◆ STORED DATA ◆
· · · · · · ·

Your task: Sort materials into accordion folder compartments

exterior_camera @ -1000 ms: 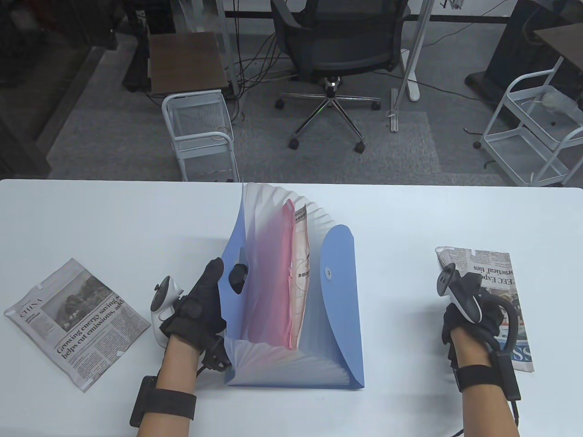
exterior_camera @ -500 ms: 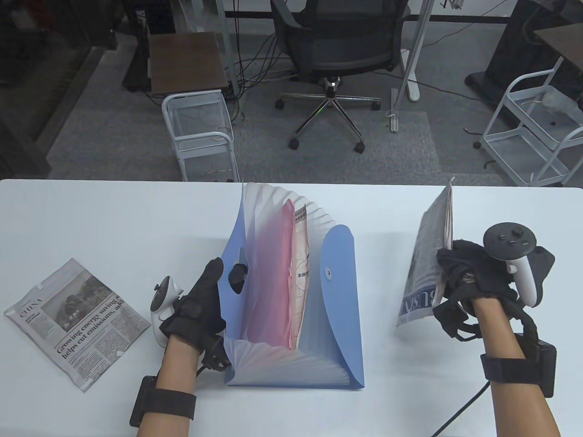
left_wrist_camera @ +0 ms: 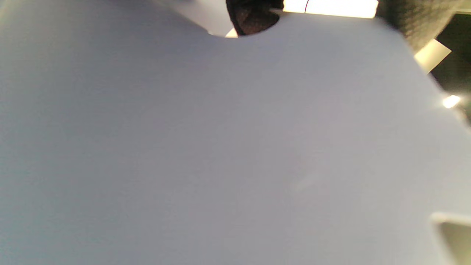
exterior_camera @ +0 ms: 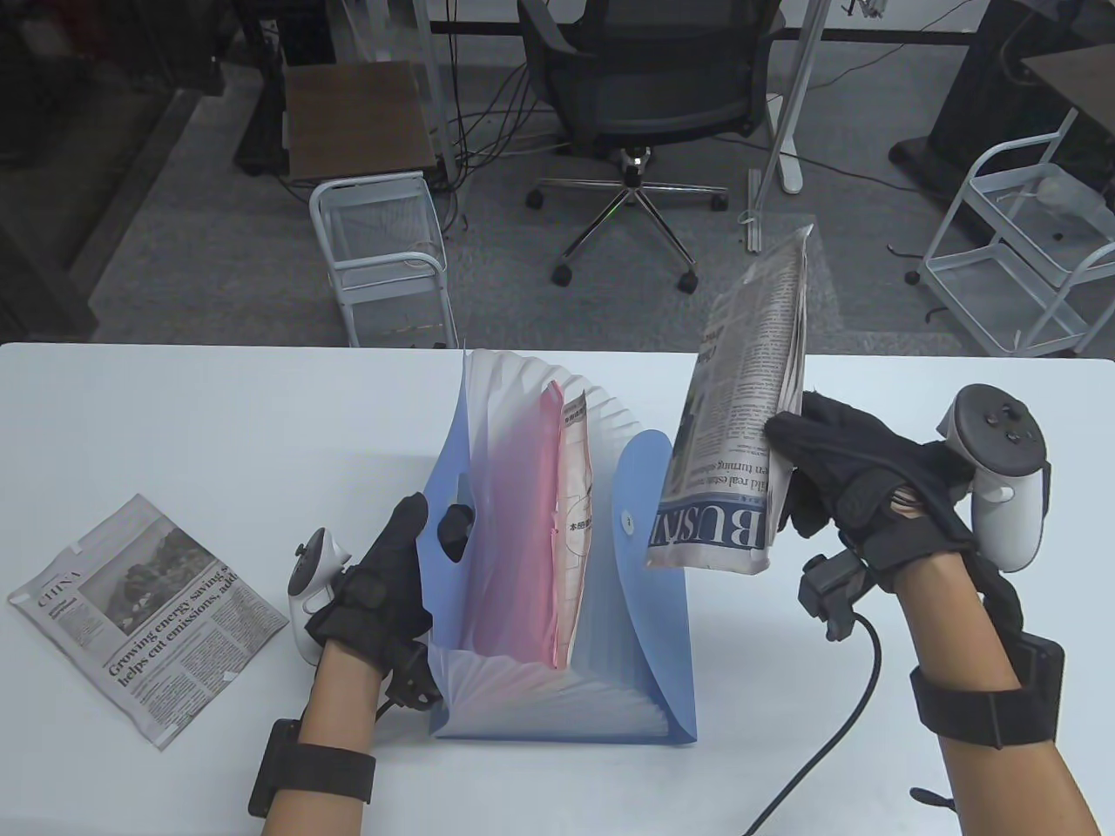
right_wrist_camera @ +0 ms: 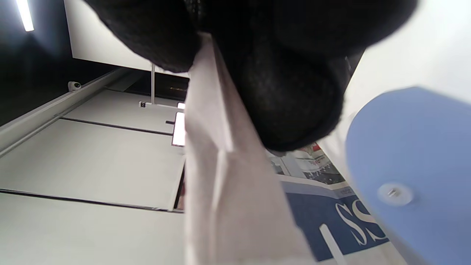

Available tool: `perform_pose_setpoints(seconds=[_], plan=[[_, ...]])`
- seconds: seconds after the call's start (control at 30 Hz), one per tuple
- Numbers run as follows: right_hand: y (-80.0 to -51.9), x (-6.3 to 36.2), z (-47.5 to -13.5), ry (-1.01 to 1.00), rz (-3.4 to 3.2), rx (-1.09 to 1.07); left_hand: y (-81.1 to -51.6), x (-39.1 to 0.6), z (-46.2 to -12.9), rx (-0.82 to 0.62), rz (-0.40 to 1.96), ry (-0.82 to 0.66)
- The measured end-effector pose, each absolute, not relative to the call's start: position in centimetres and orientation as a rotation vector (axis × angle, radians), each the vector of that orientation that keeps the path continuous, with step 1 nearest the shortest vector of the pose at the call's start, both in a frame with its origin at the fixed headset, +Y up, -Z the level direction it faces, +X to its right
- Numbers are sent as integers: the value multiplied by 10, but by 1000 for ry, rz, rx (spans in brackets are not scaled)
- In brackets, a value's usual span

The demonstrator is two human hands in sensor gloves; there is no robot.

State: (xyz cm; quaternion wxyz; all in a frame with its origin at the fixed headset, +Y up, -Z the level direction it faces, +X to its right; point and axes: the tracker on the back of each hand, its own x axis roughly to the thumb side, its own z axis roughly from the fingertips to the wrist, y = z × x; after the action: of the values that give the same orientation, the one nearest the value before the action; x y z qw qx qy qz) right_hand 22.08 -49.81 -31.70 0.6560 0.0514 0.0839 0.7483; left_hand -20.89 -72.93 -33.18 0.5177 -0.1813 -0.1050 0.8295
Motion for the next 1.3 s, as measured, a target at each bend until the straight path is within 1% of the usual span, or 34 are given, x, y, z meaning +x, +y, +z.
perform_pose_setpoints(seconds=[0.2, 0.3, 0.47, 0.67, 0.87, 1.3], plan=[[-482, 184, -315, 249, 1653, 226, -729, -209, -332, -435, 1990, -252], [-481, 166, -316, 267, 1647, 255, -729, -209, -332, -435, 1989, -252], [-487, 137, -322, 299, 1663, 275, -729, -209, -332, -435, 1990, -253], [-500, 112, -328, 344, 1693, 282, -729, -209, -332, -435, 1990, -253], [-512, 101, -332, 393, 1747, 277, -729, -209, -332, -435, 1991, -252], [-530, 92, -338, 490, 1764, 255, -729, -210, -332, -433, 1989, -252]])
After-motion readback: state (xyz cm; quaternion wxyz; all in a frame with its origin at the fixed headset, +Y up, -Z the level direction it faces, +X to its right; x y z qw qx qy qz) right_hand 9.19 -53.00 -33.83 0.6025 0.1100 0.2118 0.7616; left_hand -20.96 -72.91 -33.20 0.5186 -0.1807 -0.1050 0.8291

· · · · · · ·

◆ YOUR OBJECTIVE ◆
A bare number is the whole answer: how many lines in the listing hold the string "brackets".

◆ FINISHED TASK ◆
2